A surprise set was Aurora Mackrill who just appeared on stage, with no introduction, in a long shimmering silver dress. Her set was very short, comprising just three Shirley Bassey songs. Looking at her website it would seem that she probably did the Marylyn Monroe stint that we missed earlier. We all thought she was very good and would have been happy for her to continue.
Next on the menu was the Elvis Presley Show. “The King” bounded onto the stage dressed in white suit and cape. We soon recognised that this was in fact our “Johnny Cash” performer from earlier. So “The Man in Black” had transformed into “The Man in White” and although the songs had changed the act had not. He couldn’t resist coming down off stage and mixing with the crowd. Once again we were “on fire” and he reverted to the one on one performance that had plagued his “Johnny Cash” act. The gremlins that plagued his earlier show also returned and without warning his music stopped and the sound engineers put on a recording.
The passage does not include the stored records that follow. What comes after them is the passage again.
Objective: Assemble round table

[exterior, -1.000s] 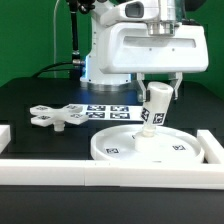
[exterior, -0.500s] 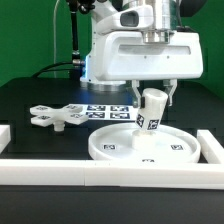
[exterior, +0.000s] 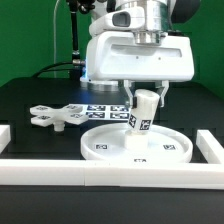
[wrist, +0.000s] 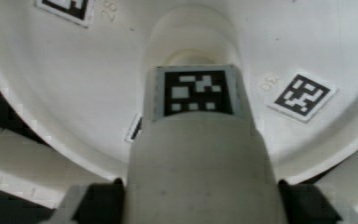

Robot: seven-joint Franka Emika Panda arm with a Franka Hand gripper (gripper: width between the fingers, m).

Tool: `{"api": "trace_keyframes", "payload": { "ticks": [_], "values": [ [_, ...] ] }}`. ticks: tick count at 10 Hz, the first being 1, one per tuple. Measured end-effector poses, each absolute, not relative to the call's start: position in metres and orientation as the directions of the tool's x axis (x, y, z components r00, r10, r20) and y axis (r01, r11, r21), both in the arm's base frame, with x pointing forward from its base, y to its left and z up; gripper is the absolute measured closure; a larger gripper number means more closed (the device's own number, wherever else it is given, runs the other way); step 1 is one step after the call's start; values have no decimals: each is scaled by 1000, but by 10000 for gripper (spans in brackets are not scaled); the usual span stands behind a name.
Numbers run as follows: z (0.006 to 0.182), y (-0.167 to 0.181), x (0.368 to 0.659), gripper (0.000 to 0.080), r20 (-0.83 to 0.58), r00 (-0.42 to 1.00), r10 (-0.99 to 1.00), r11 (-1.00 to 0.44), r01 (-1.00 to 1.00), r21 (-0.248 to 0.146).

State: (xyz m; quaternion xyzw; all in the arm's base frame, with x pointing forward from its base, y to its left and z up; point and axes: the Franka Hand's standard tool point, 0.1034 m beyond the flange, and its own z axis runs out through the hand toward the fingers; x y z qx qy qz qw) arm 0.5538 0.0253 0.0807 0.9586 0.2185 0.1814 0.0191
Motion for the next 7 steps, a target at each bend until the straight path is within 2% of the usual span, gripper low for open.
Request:
{"api": "trace_keyframes", "payload": {
  "ticks": [4,5,6,7],
  "values": [
    [81,25,554,390,352,833,426,-904,411,122],
    [82,28,555,219,353,837,418,-907,404,116],
    [87,37,557,171,358,834,420,-906,407,115],
    [90,39,557,171,360,829,428,-903,414,119]
  ]
}}
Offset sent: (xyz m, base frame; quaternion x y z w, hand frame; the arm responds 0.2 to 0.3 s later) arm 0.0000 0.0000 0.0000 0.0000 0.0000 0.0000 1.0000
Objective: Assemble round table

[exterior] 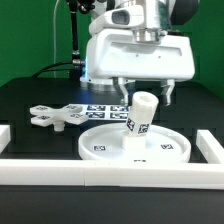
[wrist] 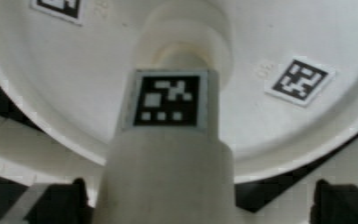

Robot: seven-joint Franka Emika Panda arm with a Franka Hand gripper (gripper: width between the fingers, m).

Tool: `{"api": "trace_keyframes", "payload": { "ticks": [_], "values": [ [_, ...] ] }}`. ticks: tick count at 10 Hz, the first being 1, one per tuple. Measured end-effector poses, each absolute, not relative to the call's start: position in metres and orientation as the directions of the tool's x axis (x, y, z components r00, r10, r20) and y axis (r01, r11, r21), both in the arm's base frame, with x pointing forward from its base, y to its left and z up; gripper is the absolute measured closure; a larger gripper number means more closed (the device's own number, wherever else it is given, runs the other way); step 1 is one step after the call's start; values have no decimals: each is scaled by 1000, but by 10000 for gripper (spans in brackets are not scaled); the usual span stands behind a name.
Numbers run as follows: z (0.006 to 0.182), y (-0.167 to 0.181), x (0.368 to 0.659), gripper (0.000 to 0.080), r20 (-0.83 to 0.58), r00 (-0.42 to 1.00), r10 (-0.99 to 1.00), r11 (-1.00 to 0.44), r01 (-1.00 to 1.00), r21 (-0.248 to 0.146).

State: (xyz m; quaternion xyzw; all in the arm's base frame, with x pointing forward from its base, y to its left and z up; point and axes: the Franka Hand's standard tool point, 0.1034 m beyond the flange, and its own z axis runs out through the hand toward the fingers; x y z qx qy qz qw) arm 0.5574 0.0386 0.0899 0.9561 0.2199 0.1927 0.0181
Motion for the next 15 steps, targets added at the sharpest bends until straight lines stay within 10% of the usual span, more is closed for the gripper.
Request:
{"api": "trace_keyframes", "payload": {
  "ticks": [15],
  "values": [
    [104,4,563,150,337,839,427,-904,404,137]
  ]
}}
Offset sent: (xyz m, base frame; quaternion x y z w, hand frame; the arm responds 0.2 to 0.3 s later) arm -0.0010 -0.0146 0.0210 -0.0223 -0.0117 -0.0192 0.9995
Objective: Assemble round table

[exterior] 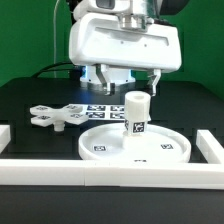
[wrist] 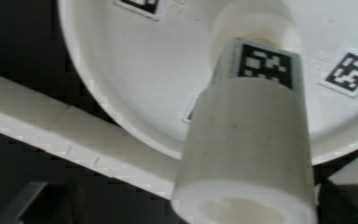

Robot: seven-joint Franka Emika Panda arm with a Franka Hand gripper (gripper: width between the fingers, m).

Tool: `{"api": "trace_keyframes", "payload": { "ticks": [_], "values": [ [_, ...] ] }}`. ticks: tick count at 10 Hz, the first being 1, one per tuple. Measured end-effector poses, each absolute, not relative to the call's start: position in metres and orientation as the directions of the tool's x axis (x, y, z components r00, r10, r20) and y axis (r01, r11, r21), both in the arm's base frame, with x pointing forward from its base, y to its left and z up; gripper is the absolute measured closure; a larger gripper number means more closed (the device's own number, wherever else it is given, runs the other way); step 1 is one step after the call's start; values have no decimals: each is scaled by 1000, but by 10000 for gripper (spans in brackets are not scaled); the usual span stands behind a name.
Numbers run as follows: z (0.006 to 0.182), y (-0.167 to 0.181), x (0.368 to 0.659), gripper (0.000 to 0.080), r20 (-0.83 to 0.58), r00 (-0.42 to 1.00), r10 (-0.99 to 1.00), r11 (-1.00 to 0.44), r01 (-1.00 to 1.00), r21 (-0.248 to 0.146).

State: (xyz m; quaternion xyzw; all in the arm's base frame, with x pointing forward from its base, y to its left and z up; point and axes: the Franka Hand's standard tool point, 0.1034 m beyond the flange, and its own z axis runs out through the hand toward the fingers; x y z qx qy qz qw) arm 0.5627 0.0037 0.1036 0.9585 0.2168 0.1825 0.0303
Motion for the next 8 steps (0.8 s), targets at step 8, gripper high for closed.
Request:
{"api": "trace_keyframes", "payload": {
  "ticks": [8],
  "values": [
    [95,23,575,150,-125,882,455,-891,452,-54]
  ]
}}
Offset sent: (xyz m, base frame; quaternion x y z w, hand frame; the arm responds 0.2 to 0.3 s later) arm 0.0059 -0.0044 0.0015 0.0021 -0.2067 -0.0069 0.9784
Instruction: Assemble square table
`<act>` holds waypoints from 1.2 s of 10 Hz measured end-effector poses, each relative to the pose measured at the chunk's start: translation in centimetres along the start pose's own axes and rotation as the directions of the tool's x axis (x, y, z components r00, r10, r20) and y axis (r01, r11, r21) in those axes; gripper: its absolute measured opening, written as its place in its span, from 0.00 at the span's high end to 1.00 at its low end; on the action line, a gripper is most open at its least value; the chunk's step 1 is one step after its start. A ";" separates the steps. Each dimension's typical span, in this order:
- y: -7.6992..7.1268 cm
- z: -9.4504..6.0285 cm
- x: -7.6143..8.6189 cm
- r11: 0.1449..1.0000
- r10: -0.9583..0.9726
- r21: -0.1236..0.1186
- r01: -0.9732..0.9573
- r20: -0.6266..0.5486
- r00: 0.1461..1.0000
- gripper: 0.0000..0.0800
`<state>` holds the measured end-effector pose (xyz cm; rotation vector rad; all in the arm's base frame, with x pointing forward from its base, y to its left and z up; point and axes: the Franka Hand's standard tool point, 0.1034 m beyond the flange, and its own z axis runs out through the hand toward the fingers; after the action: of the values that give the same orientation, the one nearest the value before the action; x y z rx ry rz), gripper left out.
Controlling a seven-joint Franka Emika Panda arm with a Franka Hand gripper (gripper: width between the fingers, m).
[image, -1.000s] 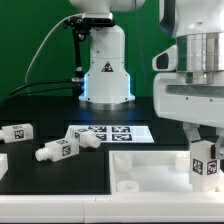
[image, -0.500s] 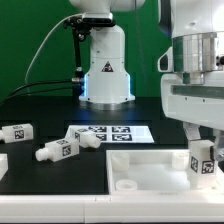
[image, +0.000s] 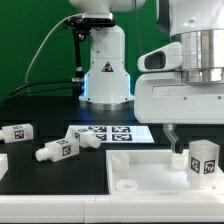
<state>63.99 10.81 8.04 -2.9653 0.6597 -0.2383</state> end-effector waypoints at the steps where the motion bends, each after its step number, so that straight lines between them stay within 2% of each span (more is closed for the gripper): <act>1: 0.1 0.0 0.1 0.996 -0.091 -0.006 0.091 -0.002 0.996 0.19; 2: 0.2 0.0 0.1 0.972 -0.236 -0.016 0.236 -0.002 0.972 0.19; 3: 0.5 0.0 0.2 0.891 -0.453 -0.025 0.453 0.017 0.891 0.19; 4: 0.8 0.1 0.3 0.832 -0.553 -0.015 0.554 0.052 0.832 0.19; 5: 0.6 0.2 0.2 0.817 -0.575 -0.019 0.577 0.060 0.816 0.19; 7: 0.7 0.2 0.3 0.839 -0.542 -0.025 0.544 0.056 0.839 0.50; 8: 0.8 0.3 0.3 0.840 -0.539 -0.026 0.541 0.056 0.840 0.50; 9: 0.8 0.3 0.2 0.849 -0.525 -0.027 0.527 0.056 0.849 0.64; 12: 0.8 0.3 0.2 0.959 -0.278 -0.041 0.280 0.048 0.959 0.64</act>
Offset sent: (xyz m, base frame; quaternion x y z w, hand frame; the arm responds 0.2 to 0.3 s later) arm 0.0089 0.0175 -0.0061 0.0843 -0.1200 -0.5001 0.8535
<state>63.88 10.01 7.65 -3.0922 0.2423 -0.1817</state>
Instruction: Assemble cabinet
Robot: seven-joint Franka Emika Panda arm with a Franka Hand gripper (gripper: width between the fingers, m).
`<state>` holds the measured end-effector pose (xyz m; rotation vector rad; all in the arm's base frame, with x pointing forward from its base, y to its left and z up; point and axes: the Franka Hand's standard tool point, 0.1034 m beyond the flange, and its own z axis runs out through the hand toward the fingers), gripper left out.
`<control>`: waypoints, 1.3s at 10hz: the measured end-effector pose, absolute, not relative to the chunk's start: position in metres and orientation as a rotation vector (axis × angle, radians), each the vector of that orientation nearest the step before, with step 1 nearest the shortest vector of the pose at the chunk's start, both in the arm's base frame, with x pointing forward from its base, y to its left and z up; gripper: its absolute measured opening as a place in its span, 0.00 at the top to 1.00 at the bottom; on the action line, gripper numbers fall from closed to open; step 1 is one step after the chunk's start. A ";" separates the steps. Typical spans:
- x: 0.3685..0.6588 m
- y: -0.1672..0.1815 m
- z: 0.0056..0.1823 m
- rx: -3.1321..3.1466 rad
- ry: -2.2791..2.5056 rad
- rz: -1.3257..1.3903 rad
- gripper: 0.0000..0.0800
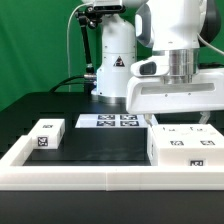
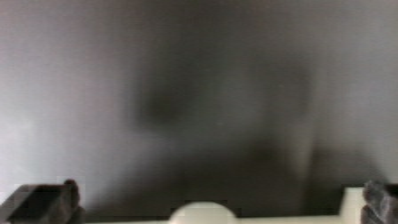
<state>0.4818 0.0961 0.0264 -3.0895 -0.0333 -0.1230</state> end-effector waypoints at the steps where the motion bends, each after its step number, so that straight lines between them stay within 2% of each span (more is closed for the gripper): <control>1: 0.481 0.095 0.026 -3.090 -0.035 -0.121 0.00; 4: 0.480 0.095 0.024 -3.091 -0.036 -0.116 0.00; 7: 0.480 0.093 0.008 -3.091 -0.028 -0.121 0.00; 13: 0.483 0.090 0.006 -3.091 -0.093 -0.146 0.00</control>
Offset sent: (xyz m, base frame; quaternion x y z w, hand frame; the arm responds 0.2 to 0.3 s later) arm 0.0000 0.0000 0.0000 0.0000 0.0000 0.0000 1.0000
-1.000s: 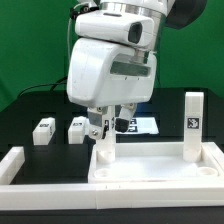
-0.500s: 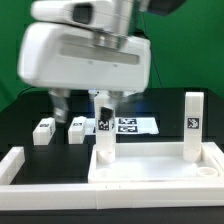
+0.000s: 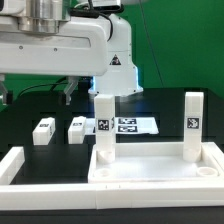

In response to the opening bars “Elvis”, not knowing that his act had been curtailed, said “What’s this one then ?” The evening continued with recorded music for a short while and then “The King” was back to fairly audible groans from some of the audience. Thankfully, our suffering wasn’t prolonged. His performances as Cash and Presley may have been tolerable had he actually spent more time singing to the whole audience. In my opinion he was a waste of space. More time could have been given over to the other acts. Also, bizarrely, some women were either passing their underwear or telephone numbers to him. Did they not know that he wasn’t the real thing?
Last up for the evening was the Tina Turner Show featuring Rebecca O ‘Connor. This act got off to a promising start with a huge intro. The dancers came onto the stage followed by Ms O’Connor who struck a pose, arms outstretched, as in Tah Dah, here I am. Unfortunately, she was in darkness and we couldn’t see her. The lighting at the front of the stage left much to be desired. In addition the camera which was feeding the two inflatable screens either side of the stage was almost permanently set to provide an image about the same size as the stage appeared with normal eyesight.
So, no close up of “Tina”. The sound quality of the vocals was not very good and after the first number Ms O’Connor was berating her sound crew to make adjustments to add some warmth. Her vocals needed something. Tina Turners voice switches between rough like bootleg whisky thru to smooth like blended bourbon and honey. Ms O’Connors voice was permanently switched to bootleg and began to grate. Like listening to a bandsaw. Maybe she shouldn’t try to do too many consecutive performances, having appeared in Perth the night before. Apparently, the band was lacking decent sound levels via their monitors a point which Ms O’Connor made to the sound crew while moving mic stands around on stage. I understand that the point of a tribute act is to provide the audience with the look and sound of the original artist, but I felt that Rebecca O’Connor with her exaggerated posturing and gestures had created a caricature of Tina Turner. And, with the unpleasant roughness of her vocals we decided to call it a night. We weren’t the only ones and having packed up our things we joined a line of other folks heading for the exits.
Overall we had a great day and, perhaps, on another occasion we would have enjoyed “The Big O”, “The King” and “Tina”.
The show was, despite my reservations and criticisms, well worth the money.